Exercise requirements —
Of the entries below, return exactly those lines that fall between the one containing "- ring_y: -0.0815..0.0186" and the one containing "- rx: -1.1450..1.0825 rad", the two end lines included.

── Working data

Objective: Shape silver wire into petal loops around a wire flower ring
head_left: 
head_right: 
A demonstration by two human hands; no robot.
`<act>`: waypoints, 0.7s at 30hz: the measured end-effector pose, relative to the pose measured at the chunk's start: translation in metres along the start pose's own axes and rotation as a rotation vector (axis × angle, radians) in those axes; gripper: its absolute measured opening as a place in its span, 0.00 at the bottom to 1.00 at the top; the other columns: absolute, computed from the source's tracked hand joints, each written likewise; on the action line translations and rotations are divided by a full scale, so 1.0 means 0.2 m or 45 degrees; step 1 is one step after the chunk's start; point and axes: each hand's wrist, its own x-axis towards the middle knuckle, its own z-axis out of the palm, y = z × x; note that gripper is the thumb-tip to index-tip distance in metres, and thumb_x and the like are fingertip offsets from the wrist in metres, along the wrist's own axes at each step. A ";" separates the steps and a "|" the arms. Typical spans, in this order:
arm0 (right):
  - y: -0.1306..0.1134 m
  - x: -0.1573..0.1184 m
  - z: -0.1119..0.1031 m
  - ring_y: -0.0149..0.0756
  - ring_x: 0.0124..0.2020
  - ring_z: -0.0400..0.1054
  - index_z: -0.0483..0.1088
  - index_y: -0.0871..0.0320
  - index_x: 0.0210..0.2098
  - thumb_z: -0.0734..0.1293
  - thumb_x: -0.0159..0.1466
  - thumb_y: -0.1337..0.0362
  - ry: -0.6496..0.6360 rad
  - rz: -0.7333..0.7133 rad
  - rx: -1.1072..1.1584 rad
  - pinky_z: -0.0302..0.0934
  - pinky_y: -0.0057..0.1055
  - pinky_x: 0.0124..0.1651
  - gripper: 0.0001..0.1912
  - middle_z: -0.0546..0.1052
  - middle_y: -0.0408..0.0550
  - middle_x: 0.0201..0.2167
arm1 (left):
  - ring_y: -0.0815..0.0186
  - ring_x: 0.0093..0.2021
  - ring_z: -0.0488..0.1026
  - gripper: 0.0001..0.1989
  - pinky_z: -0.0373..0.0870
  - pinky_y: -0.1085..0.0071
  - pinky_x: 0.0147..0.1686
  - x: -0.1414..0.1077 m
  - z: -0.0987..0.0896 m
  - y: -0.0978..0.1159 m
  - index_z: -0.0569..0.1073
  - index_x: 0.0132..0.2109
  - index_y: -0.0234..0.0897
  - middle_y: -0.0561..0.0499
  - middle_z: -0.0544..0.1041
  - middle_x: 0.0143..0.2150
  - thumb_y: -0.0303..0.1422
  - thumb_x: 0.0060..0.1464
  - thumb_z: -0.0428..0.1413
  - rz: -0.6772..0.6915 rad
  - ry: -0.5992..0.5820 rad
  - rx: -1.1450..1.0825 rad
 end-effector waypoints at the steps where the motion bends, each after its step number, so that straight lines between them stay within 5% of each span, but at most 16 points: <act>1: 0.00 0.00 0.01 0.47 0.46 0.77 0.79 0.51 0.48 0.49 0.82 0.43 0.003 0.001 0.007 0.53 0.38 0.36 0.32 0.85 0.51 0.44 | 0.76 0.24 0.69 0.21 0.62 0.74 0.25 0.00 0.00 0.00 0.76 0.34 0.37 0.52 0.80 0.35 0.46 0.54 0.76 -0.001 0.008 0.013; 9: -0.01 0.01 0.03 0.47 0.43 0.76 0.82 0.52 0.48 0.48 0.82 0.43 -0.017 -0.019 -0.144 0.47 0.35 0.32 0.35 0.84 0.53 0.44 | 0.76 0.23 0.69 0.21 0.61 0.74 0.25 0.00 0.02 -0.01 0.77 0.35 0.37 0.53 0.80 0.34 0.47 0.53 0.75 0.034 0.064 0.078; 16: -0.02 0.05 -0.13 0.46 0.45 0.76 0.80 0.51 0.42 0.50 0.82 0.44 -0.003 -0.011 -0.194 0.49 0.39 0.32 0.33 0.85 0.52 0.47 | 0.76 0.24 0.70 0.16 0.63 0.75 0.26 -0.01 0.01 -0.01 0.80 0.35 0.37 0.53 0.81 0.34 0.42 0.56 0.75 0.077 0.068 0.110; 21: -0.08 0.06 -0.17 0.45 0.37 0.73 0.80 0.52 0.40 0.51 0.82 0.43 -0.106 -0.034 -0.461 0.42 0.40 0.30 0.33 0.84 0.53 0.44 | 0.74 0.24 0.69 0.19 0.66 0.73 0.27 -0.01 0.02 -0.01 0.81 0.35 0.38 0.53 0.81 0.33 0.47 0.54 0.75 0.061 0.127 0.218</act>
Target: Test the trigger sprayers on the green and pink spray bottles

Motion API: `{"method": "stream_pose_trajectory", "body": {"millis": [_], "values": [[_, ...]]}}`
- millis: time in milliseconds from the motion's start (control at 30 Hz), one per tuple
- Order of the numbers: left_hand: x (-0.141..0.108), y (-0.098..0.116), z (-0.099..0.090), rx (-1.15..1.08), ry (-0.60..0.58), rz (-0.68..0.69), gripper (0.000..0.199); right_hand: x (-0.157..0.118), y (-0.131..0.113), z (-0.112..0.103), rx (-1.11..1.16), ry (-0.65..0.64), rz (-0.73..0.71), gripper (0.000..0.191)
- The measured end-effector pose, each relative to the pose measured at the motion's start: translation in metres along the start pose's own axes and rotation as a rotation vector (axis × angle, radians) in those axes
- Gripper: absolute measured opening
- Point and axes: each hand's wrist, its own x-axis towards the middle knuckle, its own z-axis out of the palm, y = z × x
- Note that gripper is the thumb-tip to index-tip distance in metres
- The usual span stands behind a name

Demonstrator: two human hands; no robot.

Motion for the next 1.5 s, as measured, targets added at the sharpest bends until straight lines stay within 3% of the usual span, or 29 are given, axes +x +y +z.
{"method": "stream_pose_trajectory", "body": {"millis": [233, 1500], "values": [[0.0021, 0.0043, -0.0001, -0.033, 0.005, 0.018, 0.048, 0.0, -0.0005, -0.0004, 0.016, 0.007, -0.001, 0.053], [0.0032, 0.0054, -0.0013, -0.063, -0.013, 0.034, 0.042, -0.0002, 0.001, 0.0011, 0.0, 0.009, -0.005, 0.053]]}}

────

Response to this task —
  - ring_y: -0.0815..0.0186
  - ring_x: 0.0093..0.2021
  - ring_z: -0.0488..0.1026
  - gripper: 0.0001..0.1989
  - pinky_z: -0.0373..0.0870
  - pinky_y: -0.1085..0.0071
  - pinky_x: 0.0147..0.1686
  - x: -0.1414..0.1077 m
  - z: -0.0987..0.0896 m
  - y: -0.0978..0.1159 m
  - index_z: -0.0569..0.1073
  - index_x: 0.0132..0.2109
  - index_y: -0.0234..0.0897
  - middle_y: -0.0561..0.0499
  - middle_z: -0.0544..0.1041
  - middle_x: 0.0143..0.2150
  - thumb_y: -0.0303..0.1422
  - thumb_x: 0.0060..0.1464
  - thumb_z: -0.0428..0.1413
  - rz: -0.6772..0.6915 rad
  - ry: -0.5992..0.5820 rad
  - rx: -1.1450..1.0825 rad

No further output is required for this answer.